Video is too large to attach, stuffed it on my website. You can watch/download it at https://www.booksnbytes.net/AsciiVidTest-8bit-q60.mp4
#9
Update: Got my coloring working! Now spitting out crud in one of 5 different color modes:
- No Color: Does no color sampling, just uses the default colors from the input bitmap font
- Original: Uses colors sampled directly from the source image
- 8-bit: Samples colors from the original image, then converts to 8-bit palette
- 15-bit: Samples colors from the original image, then converts to 15-bit palette
- 16-bit: Samples colors from the original image, then converts to 15-bit palette

It's rough, and slow, but I think I'm on to something.
#10
PC, Mac & Vintage Computers / Re: Bad AppleĀ 
September 15, 2017, 03:05:21 PM
Wowee, yeah it is! I didn't know Javascript had that kind of power behind it.
#11
Quick snapshot at where I'm leaving off at for today attached (almost time to go see Gabriel Iglasias!!!) Long story short, I was bored at work today, so I've gone from 0 to I can read in a bitmap, crunch the heck out of it, and spit out a B&W ASCII image AND text representation of it. Next steps for me are to do some color sampling on the original image, so I can set the foreground/background colors on the ASCII image, then convert those colors to 8-bit goodness. After that, it's just a matter of looping through the frames of an AVI to grab each one out as a bitmap, passing them through my library, and then stitching them back together on the other side.
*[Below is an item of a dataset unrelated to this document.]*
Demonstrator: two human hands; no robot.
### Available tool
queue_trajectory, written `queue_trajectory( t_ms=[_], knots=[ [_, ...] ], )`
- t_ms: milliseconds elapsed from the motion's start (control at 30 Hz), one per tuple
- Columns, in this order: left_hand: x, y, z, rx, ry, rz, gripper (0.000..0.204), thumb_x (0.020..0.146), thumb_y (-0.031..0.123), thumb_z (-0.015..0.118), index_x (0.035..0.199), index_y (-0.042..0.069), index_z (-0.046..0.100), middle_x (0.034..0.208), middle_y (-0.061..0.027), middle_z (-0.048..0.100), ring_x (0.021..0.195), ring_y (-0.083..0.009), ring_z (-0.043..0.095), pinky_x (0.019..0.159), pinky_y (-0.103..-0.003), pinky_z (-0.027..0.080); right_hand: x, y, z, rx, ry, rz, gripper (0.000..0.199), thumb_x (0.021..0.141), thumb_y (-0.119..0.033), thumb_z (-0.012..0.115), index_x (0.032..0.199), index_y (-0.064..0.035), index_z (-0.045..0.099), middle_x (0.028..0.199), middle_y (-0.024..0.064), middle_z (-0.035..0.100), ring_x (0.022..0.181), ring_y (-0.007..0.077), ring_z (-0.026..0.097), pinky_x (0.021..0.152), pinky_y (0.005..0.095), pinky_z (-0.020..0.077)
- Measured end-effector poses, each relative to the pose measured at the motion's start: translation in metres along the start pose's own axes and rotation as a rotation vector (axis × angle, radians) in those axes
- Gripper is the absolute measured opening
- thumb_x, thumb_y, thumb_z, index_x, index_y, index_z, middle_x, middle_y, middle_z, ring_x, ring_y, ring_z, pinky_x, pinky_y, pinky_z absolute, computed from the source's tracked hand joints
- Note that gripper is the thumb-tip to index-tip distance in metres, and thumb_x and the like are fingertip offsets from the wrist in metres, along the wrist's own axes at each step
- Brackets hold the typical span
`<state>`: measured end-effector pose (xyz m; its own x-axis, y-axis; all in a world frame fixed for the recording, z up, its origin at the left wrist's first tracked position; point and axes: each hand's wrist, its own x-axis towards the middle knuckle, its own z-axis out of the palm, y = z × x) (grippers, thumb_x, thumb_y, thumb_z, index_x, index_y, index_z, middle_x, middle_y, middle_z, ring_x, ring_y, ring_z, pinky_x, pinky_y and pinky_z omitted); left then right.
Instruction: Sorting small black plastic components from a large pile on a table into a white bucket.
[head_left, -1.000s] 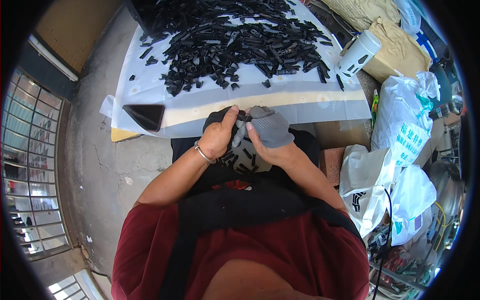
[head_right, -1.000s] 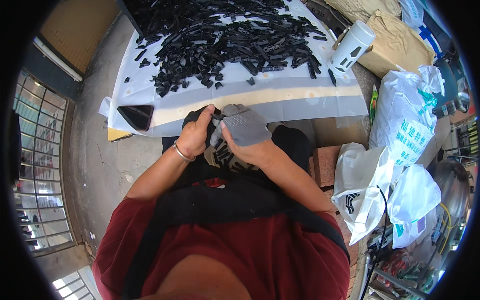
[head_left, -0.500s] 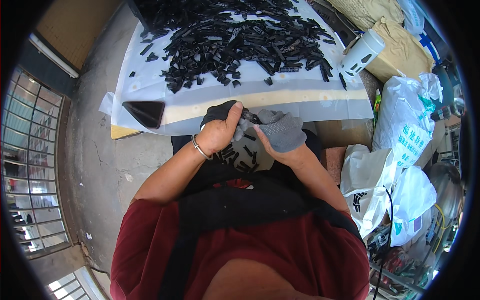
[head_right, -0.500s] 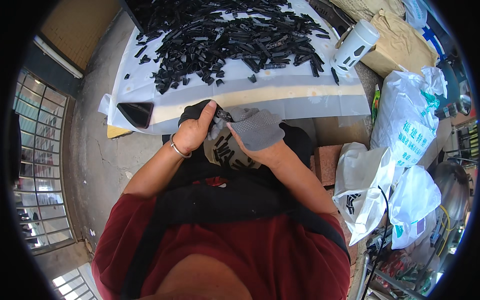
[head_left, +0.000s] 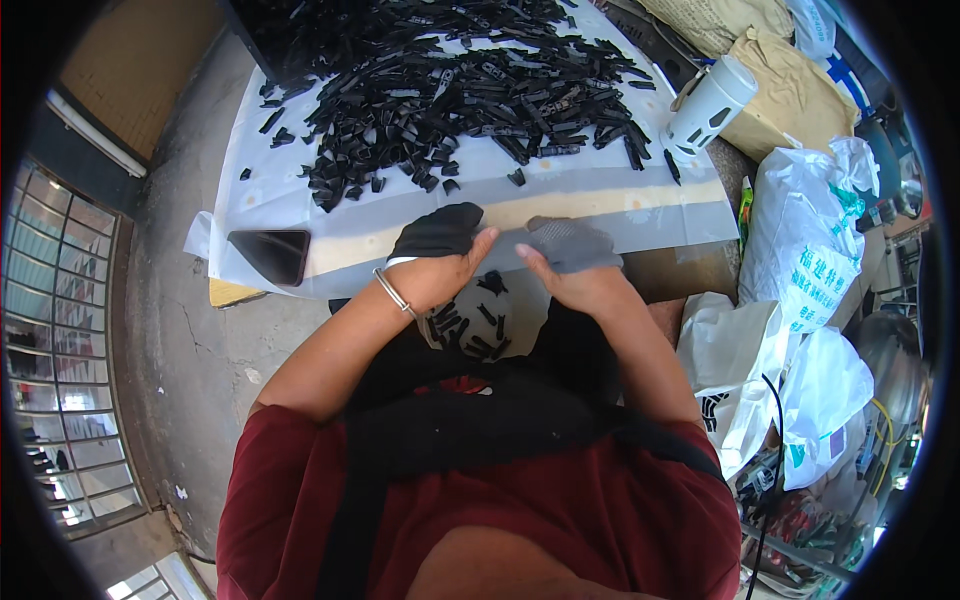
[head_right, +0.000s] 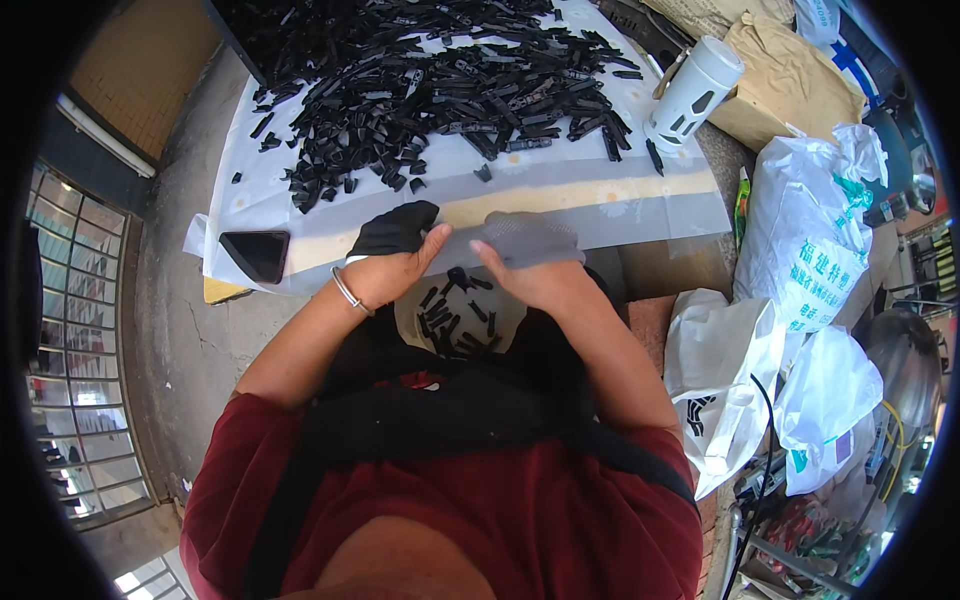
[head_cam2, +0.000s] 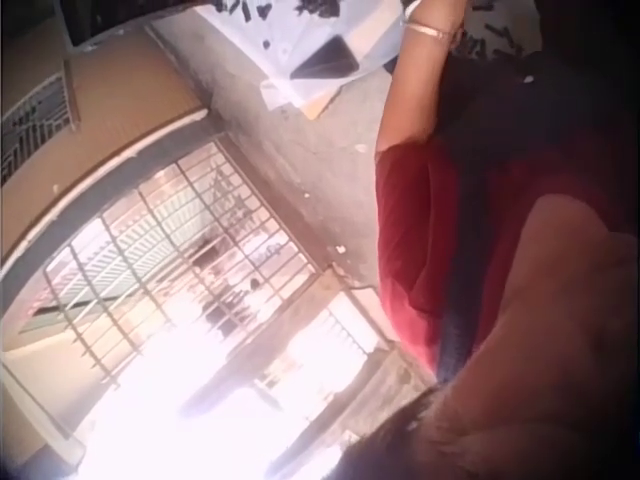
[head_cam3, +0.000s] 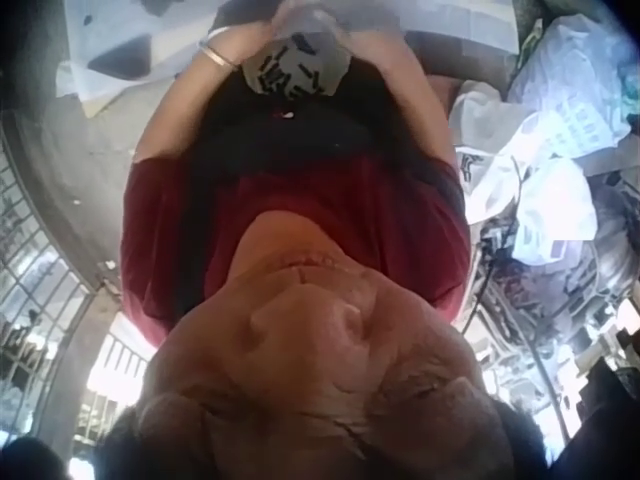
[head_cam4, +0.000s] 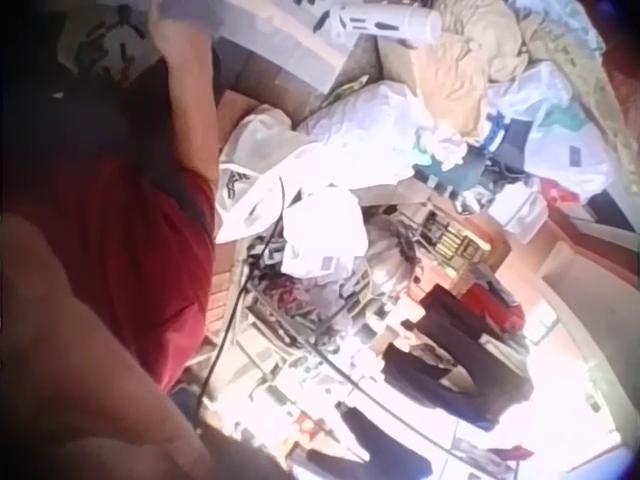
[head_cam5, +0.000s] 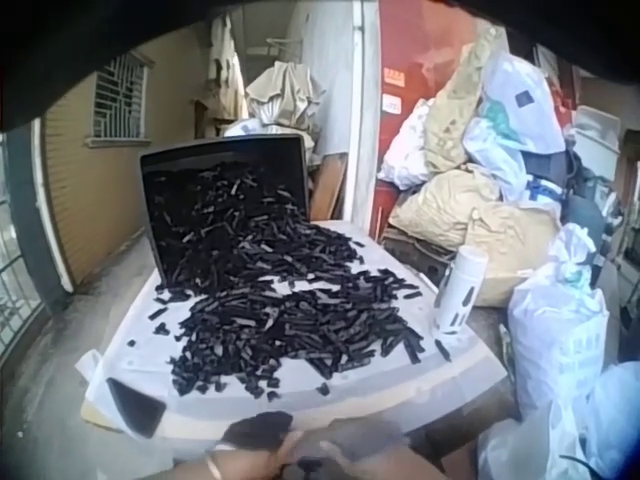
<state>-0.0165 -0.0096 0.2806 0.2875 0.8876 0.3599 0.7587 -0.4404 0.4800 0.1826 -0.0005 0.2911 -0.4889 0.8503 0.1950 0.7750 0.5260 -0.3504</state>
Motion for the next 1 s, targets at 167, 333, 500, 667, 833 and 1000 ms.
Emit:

And optimizing. Lots of optimizing. So much optimizing to do.  :banghead: :banghead: :banghead:
#12
Windows, as a C#.NET library+app. Maybe Linux/Mac too if I start feeling froggy. MAYBE even Android/iOS, but that's probably pushing it.
#13
PC, Mac & Vintage Computers / Re: ASCII Video Generator
September 14, 2017, 08:29:39 PM
Heh, I'm not gonna get that crazy :P I'm thinking an AVI->ASCII video encoder. Well, I'm not thinking it, I'm already half way done with a crude proof-of-concept.
#14
Contests / Re: Unofficial Codewalrus Contest 2
September 14, 2017, 08:28:25 PM
Do it JuJu! If we both end up with something cool, we could always smash them together to make something even neater..
#15
PC, Mac & Vintage Computers / ASCII Video Generator [UCC2]
September 14, 2017, 05:36:11 PM
Just a placeholder for my [UCC2] project, ASCII video generator! Well maybe, seems like a hell of an undertaking...we'll see if this ends up working.